**Problem to solve:**
Reproduce all of the data below without alteration; exclude every picture.

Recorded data

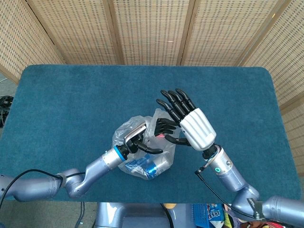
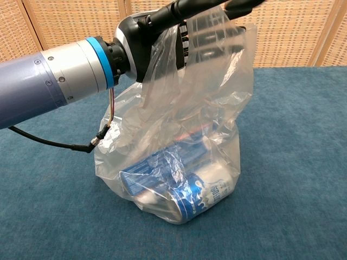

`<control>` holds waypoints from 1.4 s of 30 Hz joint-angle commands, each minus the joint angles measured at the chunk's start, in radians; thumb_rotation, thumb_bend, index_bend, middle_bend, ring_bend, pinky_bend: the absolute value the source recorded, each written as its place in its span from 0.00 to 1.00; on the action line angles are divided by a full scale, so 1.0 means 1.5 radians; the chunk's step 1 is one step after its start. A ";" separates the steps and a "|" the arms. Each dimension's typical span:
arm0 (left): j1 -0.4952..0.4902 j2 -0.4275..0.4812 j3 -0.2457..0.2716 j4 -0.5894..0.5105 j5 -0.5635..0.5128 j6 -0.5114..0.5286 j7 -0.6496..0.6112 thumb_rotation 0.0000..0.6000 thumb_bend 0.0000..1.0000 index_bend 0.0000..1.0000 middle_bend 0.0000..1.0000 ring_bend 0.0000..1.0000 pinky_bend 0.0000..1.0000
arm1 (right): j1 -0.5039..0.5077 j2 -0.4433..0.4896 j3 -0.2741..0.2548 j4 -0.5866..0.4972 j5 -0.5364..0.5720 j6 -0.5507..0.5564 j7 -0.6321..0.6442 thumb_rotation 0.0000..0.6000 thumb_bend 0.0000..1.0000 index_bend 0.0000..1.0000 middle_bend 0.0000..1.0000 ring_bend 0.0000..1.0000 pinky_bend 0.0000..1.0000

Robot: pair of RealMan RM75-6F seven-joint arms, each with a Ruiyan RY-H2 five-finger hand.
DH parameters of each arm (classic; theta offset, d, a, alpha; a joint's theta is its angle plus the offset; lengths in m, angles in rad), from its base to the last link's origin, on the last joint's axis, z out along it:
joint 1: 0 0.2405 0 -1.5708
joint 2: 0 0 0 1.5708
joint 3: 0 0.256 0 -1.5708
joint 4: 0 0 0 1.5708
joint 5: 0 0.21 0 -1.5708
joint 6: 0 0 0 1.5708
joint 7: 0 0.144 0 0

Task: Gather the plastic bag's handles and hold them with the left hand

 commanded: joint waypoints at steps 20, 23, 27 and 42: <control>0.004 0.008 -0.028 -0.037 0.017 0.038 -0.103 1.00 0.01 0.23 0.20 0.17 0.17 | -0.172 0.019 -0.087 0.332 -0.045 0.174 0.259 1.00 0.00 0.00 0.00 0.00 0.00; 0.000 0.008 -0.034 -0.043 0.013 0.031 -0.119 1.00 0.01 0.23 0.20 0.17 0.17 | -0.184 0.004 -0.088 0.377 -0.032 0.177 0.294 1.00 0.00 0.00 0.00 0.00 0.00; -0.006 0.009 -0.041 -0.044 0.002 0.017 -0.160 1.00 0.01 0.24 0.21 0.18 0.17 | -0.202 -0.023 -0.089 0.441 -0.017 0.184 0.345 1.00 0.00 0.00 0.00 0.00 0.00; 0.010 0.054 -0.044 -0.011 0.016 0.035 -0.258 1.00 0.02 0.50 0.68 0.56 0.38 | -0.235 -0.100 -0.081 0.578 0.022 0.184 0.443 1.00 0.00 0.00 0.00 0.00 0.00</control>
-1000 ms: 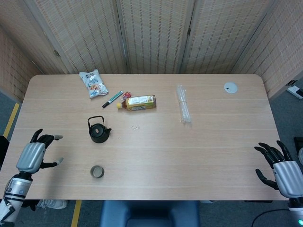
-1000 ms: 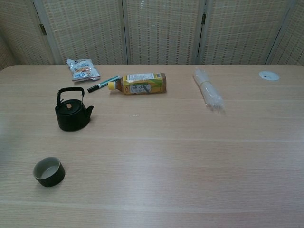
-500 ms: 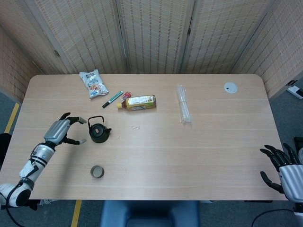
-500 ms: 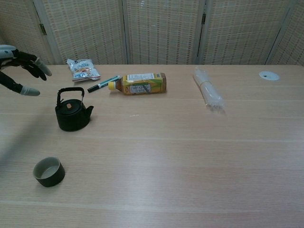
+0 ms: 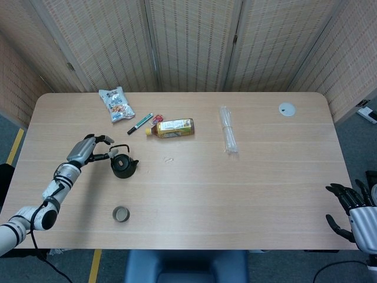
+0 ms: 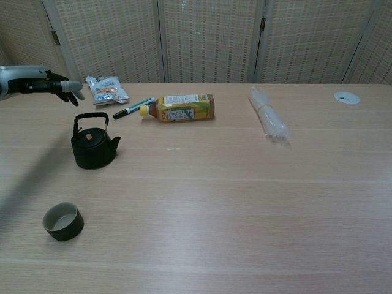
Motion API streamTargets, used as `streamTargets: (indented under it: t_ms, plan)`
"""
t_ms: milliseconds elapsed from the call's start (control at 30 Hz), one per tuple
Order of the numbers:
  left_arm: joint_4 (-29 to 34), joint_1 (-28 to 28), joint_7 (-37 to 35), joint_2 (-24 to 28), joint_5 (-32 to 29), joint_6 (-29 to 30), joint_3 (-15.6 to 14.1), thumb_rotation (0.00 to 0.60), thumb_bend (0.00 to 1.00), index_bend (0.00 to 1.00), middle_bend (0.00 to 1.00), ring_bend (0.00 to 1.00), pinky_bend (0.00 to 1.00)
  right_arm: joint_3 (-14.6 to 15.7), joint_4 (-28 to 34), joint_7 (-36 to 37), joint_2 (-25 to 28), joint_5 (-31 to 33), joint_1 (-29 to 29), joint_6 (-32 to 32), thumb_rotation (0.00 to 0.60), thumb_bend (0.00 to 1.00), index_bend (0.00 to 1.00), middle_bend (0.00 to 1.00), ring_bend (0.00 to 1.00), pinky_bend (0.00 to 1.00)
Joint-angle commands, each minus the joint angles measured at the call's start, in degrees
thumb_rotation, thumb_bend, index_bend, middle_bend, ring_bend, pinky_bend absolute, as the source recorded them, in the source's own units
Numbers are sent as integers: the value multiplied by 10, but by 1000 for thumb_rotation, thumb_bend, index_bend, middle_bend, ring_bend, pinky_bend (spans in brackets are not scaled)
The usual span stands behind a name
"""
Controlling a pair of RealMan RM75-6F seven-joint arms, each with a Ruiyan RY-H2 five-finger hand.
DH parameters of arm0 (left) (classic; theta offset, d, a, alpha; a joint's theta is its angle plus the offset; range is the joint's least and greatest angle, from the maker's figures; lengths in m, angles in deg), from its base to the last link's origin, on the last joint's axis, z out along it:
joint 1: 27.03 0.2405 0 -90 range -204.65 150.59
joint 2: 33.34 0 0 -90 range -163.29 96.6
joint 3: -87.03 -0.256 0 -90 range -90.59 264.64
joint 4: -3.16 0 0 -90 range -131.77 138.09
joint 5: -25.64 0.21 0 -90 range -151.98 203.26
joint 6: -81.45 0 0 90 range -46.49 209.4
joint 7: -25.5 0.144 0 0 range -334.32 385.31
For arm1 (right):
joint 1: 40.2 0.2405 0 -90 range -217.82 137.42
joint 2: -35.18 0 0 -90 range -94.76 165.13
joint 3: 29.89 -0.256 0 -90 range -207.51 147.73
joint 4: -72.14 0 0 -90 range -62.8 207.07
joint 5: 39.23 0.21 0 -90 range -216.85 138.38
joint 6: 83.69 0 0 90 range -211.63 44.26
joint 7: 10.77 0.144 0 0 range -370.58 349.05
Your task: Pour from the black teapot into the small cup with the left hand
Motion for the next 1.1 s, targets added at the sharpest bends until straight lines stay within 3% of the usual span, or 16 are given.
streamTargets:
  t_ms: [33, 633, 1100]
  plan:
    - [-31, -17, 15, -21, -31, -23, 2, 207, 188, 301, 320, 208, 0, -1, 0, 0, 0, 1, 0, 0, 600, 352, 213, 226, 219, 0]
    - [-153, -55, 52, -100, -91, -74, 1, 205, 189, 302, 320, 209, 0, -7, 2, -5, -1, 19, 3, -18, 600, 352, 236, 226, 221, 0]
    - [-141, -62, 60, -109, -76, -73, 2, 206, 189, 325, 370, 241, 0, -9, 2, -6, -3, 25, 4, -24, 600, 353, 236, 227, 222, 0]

**Reply to the task:**
`<control>` holds waypoints from 1.4 s of 30 Hz joint-angle commands, each minus the joint angles measured at the chunk's start, in radians; thumb_rotation, thumb_bend, index_bend, middle_bend, ring_bend, pinky_bend: the absolute value the source recorded, each written as its place in its span from 0.00 to 1.00; on the action line angles are divided by a full scale, so 1.0 means 1.5 radians; the chunk's step 1 is one step after its start. A ";" separates the steps and a "|" the arms. Each dimension's typical span:
arm0 (left): j1 -0.4952..0.4902 j2 -0.4275..0.4812 j3 -0.2457..0.2716 j4 -0.5894..0.5105 j5 -0.5635..0.5128 j6 -0.5114..0.5286 j7 -0.6496..0.6112 thumb_rotation 0.0000..0.6000 thumb_bend 0.0000..1.0000 index_bend 0.0000..1.0000 middle_bend 0.0000..1.0000 ring_bend 0.0000..1.0000 pinky_bend 0.0000..1.0000
arm1 (right): j1 -0.5039..0.5077 j2 -0.4433..0.4896 j3 -0.2741..0.2548 j4 -0.5866..0.4972 j5 -0.5364..0.5720 j6 -0.5507..0.5564 j7 -0.6321..0.6442 thumb_rotation 0.0000..0.6000 thumb_bend 0.0000..1.0000 index_bend 0.0000..1.0000 middle_bend 0.0000..1.0000 ring_bend 0.0000..1.0000 pinky_bend 0.0000..1.0000

Robot: pair of RealMan RM75-6F seven-joint arms, each with a Ruiyan RY-H2 five-finger hand.
DH parameters of each arm (classic; theta offset, d, a, alpha; a joint's theta is its angle plus the offset; lengths in m, angles in rad), from its base to the last link's origin, on the last joint's axis, z out along it:
joint 1: 0 0.2405 0 -1.5708
joint 2: 0 0 0 1.5708
joint 3: 0 0.256 0 -1.5708
joint 4: 0 0 0 1.5708
joint 5: 0 0.21 0 -1.5708
joint 6: 0 0 0 1.5708
joint 7: 0 0.144 0 0

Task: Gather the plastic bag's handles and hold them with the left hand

 commanded: joint waypoints at steps 20, 23, 27 and 42: <control>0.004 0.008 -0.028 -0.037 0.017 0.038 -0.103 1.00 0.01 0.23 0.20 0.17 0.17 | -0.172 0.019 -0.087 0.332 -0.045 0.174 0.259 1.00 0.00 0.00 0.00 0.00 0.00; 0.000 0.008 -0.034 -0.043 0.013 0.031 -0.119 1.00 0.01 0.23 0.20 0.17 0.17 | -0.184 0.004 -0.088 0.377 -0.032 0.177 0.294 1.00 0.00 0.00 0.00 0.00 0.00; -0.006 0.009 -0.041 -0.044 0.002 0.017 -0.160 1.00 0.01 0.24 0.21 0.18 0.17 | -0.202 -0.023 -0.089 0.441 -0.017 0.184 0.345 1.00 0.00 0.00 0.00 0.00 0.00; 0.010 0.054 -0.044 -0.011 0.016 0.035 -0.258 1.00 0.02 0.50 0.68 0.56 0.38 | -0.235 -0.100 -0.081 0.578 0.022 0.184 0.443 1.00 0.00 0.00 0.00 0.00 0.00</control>
-1000 ms: 
-1000 ms: 
-500 ms: 
-500 ms: 
+0 ms: 
+0 ms: 
Motion API streamTargets, used as `streamTargets: (indented under it: t_ms, plan)`
"""
t_ms: milliseconds elapsed from the call's start (control at 30 Hz), one per tuple
Order of the numbers:
  left_arm: joint_4 (-29 to 34), joint_1 (-28 to 28), joint_7 (-37 to 35), joint_2 (-24 to 28), joint_5 (-32 to 29), joint_6 (-29 to 30), joint_3 (-15.6 to 14.1), thumb_rotation (0.00 to 0.60), thumb_bend (0.00 to 1.00), index_bend (0.00 to 1.00), middle_bend (0.00 to 1.00), ring_bend (0.00 to 1.00), pinky_bend (0.00 to 1.00)
  right_arm: joint_3 (-14.6 to 15.7), joint_4 (-28 to 34), joint_7 (-36 to 37), joint_2 (-25 to 28), joint_5 (-31 to 33), joint_1 (-29 to 29), joint_6 (-32 to 32), thumb_rotation (0.00 to 0.60), thumb_bend (0.00 to 1.00), index_bend (0.00 to 1.00), middle_bend (0.00 to 1.00), ring_bend (0.00 to 1.00), pinky_bend (0.00 to 1.00)
Joint-angle commands, each minus the joint angles measured at the call's start, in degrees
thumb_rotation, thumb_bend, index_bend, middle_bend, ring_bend, pinky_bend absolute, as the source recorded them, in the source's own units
Numbers are sent as integers: the value multiplied by 10, but by 1000 for thumb_rotation, thumb_bend, index_bend, middle_bend, ring_bend, pinky_bend (spans in brackets are not scaled)
The usual span stands behind a name
"""
Controlling a pair of RealMan RM75-6F seven-joint arms, each with a Ruiyan RY-H2 five-finger hand.
DH parameters of arm0 (left) (classic; theta offset, d, a, alpha; a joint's theta is its angle plus the offset; range is the joint's least and greatest angle, from the maker's figures; lengths in m, angles in deg), from its base to the last link's origin, on the last joint's axis, z out along it:
joint 1: 27.03 0.2405 0 -90 range -204.65 150.59
joint 2: 33.34 0 0 -90 range -163.29 96.6
joint 3: -87.03 -0.256 0 -90 range -90.59 264.64
joint 4: -3.16 0 0 -90 range -131.77 138.09
joint 5: -25.64 0.21 0 -90 range -151.98 203.26
joint 6: -81.45 0 0 90 range -46.49 209.4
joint 7: -25.5 0.144 0 0 range -334.32 385.31
For arm1 (right):
joint 1: 40.2 0.2405 0 -90 range -217.82 137.42
joint 2: -35.18 0 0 -90 range -94.76 165.13
joint 3: 29.89 -0.256 0 -90 range -207.51 147.73
joint 4: -72.14 0 0 -90 range -62.8 207.07
joint 5: 39.23 0.21 0 -90 range -216.85 138.38
joint 6: 83.69 0 0 90 range -211.63 44.26
joint 7: 10.77 0.144 0 0 range -370.58 349.05
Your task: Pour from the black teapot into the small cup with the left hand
Motion for the next 1.1 s, targets added at the sharpest bends until straight lines stay within 3% of the usual span, or 16 are given.
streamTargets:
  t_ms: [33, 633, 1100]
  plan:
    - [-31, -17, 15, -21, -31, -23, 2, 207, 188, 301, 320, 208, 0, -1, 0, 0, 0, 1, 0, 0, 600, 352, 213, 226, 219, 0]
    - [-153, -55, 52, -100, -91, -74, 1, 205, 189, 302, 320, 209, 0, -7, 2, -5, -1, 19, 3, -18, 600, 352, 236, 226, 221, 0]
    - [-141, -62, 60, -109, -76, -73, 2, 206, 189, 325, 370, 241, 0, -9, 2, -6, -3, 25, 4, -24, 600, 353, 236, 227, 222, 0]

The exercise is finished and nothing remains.